[BioRuby] GSOC PhyloXML profiling, bottleneck is Bio::Tree#children

Mon Aug 10 15:00:54 UTC 2009

On Sun, Aug 9, 2009 at 10:58 PM, Naohisa GOTO
<ngoto at gen-info.osaka-u.ac.jp>wrote:

> Hi,
>
> On Fri, 7 Aug 2009 13:31:45 -0400
> Diana Jaunzeikare <rozziite at gmail.com> wrote:
>
> > Hi all,
> >
> > Here is update on Google Summer of Code Bioruby PhyloXML project. I was
> > profiling and refactoring Bioruby PhyloXML Parser code and got 67% speed
> > increase.
> >
> > With profiling PhyloXML Writer the story is different.
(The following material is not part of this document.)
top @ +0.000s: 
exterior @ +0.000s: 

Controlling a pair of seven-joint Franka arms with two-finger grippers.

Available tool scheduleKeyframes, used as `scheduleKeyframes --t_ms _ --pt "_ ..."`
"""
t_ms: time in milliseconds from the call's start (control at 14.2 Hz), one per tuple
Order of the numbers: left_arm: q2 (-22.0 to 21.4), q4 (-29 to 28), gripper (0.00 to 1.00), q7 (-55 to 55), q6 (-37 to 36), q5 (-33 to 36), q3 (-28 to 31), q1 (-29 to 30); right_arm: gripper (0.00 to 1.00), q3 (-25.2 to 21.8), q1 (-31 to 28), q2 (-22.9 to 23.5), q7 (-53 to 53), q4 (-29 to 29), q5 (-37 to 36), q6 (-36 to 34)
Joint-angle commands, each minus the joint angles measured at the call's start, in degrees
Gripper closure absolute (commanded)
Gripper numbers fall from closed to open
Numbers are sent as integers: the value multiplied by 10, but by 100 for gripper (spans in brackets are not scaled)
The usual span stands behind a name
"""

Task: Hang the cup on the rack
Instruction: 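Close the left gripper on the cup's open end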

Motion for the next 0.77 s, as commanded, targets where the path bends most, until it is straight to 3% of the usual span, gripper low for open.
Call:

It takes 24minutes
> to
> > write the 1.5MB mollusca taxonomy tree and forever other larger files.
> > Again the bottleneck is bfs_shortest_path, which is called from
> > Tree#children method. It takes forever to just iterate over all the
> children
> > nodes.
>
> Bio::Tree uses graph algorithm  implemented in the Bio::Pathway class.
> As you say, their implementations are naive and should be rewritten
> in the future.
>
> > To solve this I propose to save an array of the children of the node
> within
> > my PhyloXML::Node (which corresponds to a clade) class. This would also
> > ensure that when a phyloxml file is parsed and then written back, clades
> > would be the same order in the input and output files.
>
> How to maintain the array when modifying the tree, e.g. to add,
> delete, or replace some nodes and edges?
>

I didn't think of this issue. I guess then instead of adding that support in
PhyloXML class I could rewrite Bio::Tree class, thus other projects based on
Bio::Tree class would benefit in the future.

Diana

>
> Naohisa Goto
> ngoto at gen-info.osaka-u.ac.jp / ng at bioruby.org
>
>
> > Have a good weekend,
> >
> > Diana
> >
>